INFORMATION PROVIDED Block Start
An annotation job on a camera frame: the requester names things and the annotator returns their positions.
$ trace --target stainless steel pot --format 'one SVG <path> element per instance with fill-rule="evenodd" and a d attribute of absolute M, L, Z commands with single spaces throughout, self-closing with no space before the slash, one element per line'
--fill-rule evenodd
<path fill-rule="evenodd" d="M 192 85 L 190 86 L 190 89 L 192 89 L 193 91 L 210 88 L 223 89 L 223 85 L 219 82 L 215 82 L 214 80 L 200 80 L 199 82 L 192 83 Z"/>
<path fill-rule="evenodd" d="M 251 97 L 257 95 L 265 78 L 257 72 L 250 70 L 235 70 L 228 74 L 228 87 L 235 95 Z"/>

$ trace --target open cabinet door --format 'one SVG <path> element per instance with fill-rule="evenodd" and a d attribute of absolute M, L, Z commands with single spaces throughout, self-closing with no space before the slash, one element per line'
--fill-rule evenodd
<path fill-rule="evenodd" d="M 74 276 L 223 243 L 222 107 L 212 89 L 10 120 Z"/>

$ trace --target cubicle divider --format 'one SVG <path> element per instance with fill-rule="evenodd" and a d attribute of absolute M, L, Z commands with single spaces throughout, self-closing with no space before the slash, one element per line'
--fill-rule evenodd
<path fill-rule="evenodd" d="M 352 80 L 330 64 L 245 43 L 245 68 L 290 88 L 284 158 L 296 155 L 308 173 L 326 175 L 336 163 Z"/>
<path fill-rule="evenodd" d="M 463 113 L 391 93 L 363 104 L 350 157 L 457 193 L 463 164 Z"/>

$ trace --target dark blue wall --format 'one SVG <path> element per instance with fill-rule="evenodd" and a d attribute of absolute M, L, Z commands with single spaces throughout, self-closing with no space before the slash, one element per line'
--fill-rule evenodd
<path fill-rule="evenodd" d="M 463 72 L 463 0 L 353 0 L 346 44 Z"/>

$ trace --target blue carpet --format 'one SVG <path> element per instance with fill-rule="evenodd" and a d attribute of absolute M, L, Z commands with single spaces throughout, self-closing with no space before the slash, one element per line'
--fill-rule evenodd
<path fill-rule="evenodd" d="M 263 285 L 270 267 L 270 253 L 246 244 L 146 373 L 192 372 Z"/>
INFORMATION PROVIDED Block End
- **WHAT YOU WILL DO**: Each line of the records above, from the first through the one containing "trace --target open", is to be retyped exactly; no other line belongs.

- **FINISHED TASK**:
An annotation job on a camera frame: the requester names things and the annotator returns their positions.
$ trace --target stainless steel pot --format 'one SVG <path> element per instance with fill-rule="evenodd" and a d attribute of absolute M, L, Z commands with single spaces throughout, self-closing with no space before the slash, one element per line'
--fill-rule evenodd
<path fill-rule="evenodd" d="M 192 85 L 190 86 L 190 89 L 192 89 L 193 91 L 210 88 L 223 89 L 223 85 L 219 82 L 215 82 L 214 80 L 200 80 L 199 82 L 192 83 Z"/>
<path fill-rule="evenodd" d="M 251 97 L 257 95 L 265 78 L 257 72 L 250 70 L 235 70 L 228 74 L 228 87 L 235 95 Z"/>

$ trace --target open cabinet door --format 'one SVG <path> element per instance with fill-rule="evenodd" and a d attribute of absolute M, L, Z commands with single spaces throughout, self-closing with no space before the slash, one element per line'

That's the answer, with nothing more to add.